Guest stars in the first series included Russell Brand, Sally Phillips, James Fleet, Mark Williams, Sian Gibson and Alexander MacQueen.

==Episodes==
===Pilot (2016)===

| Title | Directed by | Written by | Original release date |
| "Hospital people" | David Kerr | Tom Binns & Matt Morgan | 26 February 2016 |
A new manager, Susan Mitchell, takes over the struggling Brimlington hospital. However, she comes from a commercial management background and many of her changes are focused on making money rather than providing healthcare. She expands the little newsagents, inflates the parking prices and installs a new 'point-of-care' patient entertainment system that costs £10 for 24 hours.

===Season 1 (2017)===

| No. | Title | Directed by | Written by | Original release date |
| 1 | "The Hospital Awards" | Paul Murphy | Tom Binns, Tom Doolan & Matt Morgan | 21 April 2017 |
The hospital manager, Susan Mitchell, wins the bid for Brimlington to host the Annual Regional Hospital Awards and has managed to get a star host for the evening, an established actor from a long-running fictional hospital drama, Good Medicine. Father Kenny and DJ Ivan are in competition for the Patients Choice Awards, while the spiritualist porter, Ian, is forced to face conventional medicine head on. (Guest star: Alex Macqueen).
| 2 | "The Security Threat" | Paul Murphy | Tom Binns, Tom Doolan & Matt Morgan | 28 April 2017 |
The Head of Hospital Security, is given a briefing from manager Susan Mitchell to increase protection after an intruder is found to have accessed sensitive parts of the hospital.

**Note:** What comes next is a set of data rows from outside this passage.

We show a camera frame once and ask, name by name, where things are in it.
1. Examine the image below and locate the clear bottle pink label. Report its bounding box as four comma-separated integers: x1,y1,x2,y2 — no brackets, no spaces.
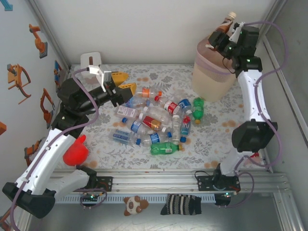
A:
116,105,144,120

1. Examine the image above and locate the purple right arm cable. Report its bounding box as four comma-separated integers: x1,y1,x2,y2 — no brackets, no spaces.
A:
215,21,288,209

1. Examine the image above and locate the brown drink bottle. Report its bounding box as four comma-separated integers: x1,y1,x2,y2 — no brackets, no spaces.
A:
217,11,238,34

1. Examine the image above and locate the clear bottle red label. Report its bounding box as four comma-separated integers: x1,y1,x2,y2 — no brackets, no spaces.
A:
154,95,181,114

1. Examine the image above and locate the black white striped sock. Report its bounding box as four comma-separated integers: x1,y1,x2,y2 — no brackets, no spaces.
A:
160,193,202,216

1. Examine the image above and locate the orange claw wall sticker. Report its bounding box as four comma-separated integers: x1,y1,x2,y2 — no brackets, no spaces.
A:
6,64,32,104

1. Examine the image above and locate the floral table cloth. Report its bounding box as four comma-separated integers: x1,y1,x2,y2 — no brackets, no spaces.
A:
54,64,257,170

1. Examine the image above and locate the clear bottle light blue label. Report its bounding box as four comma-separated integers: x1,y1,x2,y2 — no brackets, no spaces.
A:
125,96,151,108

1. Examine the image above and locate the green bottle white label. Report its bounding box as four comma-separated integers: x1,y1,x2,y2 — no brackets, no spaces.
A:
150,141,183,156

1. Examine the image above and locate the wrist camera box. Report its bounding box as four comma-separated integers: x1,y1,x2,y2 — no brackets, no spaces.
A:
228,21,246,42
88,64,113,92

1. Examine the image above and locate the small green bottle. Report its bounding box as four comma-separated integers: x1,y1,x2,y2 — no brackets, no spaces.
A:
192,97,205,125

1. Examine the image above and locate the bottle dark blue label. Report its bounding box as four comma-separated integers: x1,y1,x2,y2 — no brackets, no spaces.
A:
109,128,142,146

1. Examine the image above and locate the clear bottle orange label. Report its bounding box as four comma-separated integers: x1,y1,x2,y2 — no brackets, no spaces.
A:
135,87,163,98

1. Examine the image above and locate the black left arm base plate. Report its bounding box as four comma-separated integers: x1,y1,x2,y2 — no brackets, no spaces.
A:
69,176,114,193

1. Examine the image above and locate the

Elsewhere, the resident DJ Ivan Brackenbury has an admirer, the porter-cum-psychic healer Ian gets caught up in a case of mistaken identity, and Father Kenny has a new toy. (Guest star; Sian Gibson).
| 3 | "The Local Millionaire" | Paul Murphy | Tom Binns, Tom Doolan & Matt Morgan | 5 May 2017 |
Hospital manager Susan Mitchell is ecstatic when philanthropic local businessman Tony Jackson is taken ill and is admitted into Brimlington Hospital. Father Kenny finds a fellow comic in Tony Jackson, while porter Ian meets an opponent. The DJ, Ivan, raises money to help a patient go to America for treatment, but does he have an ulterior motive as it is a pet, not a human. (Guest star; Mark Williams).
| 4 | "The Health Guru" | Paul Murphy | Tom Binns, Tom Doolan & Matt Morgan | 19 May 2017 |
After the death of a beloved staff member, the hospital manager Susan Mitchell, wants to promote healthy living at Brimlington Hospital. She decides that the best way to do this is to hire celebrity nutritionist Tyler Watt to overhaul the health of the hospital catering and vending machines. The health drive hits Ivan the DJ very hard (he likes five sugars in his tea), keeps Ian the porter/medium busy and allows father Kenny to plan for the biggest gig of his career. (Guest star; Russell Brand).
| 5 | "The New Ward" | Paul Murphy | Tom Binns, Tom Doolan & Matt Morgan | 26 May 2017 |
Manager Susan Mitchell is desperate to impress visiting health Secretary Helena Steel MP, who is coming to open the new ward. Father Kenny sees an opportunity to increase his audience, and hospital radio DJ Ivan continues to find wacky ways to raise money. (Guest star; Sally Phillips).
| 6 | "The Charity Single" | Paul Murphy | Tom Binns, Tom Doolan & Matt Morgan | 16 June 2017 |
Brimlington Hospital is in dire need of funding, so Susan Mitchell decides to record a charity single with the help of Local choirmaster Neville Burley. Before long, Neville and Susan fall out and this makes Neville angry. Father Kenny auditions for a part in the choir, DJ Ivan gets to grips with his new studio equipment, and Ian's spiritualist talents are finally acknowledged by the public. (Guest star; James Fleet).

==Production==
The University Hospital in Hartlepool was used to film both the exterior and the interior shots. The interior sequences used a section of the hospital that were not being used by the NHS at that time and this also generated extra revenue for the University Hospital.

The programme was first profiled on the BBC's Comedy Playhouse medium. The first episode was the pilot which was broadcast in February 2016 and thereafter, the BBC commissioned a series that ran to six episodes and was broadcast from April 2017. The programme was produced by Roughcut productions.